◆ **Aim of the exercise**: In the material below, find each line with the word "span" and copy it.

------------------------------------

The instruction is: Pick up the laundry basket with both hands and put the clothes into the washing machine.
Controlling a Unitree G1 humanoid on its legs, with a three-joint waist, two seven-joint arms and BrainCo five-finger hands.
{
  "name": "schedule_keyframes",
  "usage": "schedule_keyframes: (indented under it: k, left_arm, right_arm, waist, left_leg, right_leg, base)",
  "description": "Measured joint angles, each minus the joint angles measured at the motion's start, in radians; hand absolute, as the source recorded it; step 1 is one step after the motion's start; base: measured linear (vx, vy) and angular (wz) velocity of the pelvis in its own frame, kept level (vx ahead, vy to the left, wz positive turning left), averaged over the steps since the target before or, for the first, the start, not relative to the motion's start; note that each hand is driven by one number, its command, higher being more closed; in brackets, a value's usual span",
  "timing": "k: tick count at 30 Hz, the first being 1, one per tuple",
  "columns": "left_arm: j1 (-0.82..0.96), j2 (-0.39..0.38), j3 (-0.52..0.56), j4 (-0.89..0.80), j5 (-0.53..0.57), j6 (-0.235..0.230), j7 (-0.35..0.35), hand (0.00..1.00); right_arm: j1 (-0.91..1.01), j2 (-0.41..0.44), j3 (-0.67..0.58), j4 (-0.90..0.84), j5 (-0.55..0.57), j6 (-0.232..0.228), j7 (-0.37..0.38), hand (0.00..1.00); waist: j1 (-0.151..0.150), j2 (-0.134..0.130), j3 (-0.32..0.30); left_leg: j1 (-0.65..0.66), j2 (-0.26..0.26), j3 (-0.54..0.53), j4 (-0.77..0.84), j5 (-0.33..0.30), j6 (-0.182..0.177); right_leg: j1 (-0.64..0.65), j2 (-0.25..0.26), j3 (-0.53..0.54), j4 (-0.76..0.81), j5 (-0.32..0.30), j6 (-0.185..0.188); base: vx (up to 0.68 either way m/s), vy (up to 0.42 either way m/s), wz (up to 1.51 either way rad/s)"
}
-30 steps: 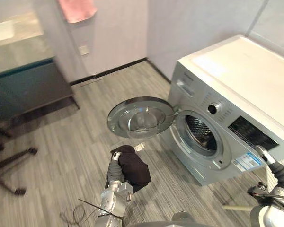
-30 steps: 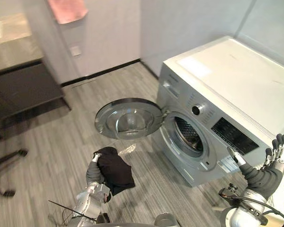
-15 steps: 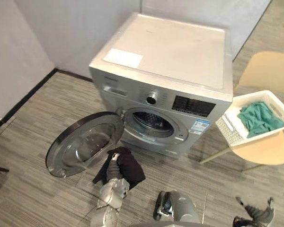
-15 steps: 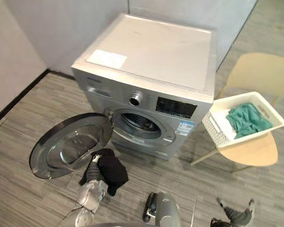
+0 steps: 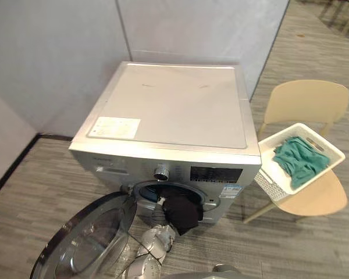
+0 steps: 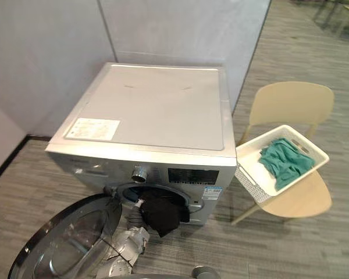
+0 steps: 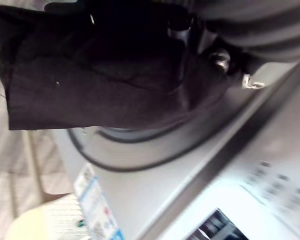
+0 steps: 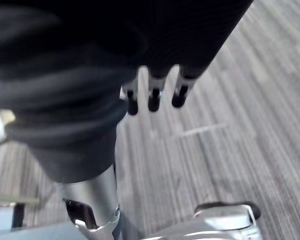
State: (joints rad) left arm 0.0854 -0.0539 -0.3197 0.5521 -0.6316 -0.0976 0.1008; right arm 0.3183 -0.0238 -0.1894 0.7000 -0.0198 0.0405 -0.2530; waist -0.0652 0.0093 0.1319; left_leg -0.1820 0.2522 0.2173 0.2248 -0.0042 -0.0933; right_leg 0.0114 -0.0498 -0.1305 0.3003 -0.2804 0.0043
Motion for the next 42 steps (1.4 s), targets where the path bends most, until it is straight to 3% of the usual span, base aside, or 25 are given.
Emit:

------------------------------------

◆ **Task output**:
  "description": "Measured joint angles, each minus the joint angles measured at the motion's start, in radians; hand absolute, as the source recorded it; step 1 is one step after the motion's start; base: measured linear (vx, vy) and angular (wz) velocity of the pelvis in its own frame, kept level (vx ahead, vy to the left, wz positive turning left), averaged over the steps since the target before or, for the first, the start, not relative to the motion's start; note that each hand is driven by one number, its command, higher being more closed; in brackets, a value's usual span",
Motion for the next 42 steps (1.4 s), targets where the path bends most, until it is straight to 3% of the usual span, base aside, or 25 are given.

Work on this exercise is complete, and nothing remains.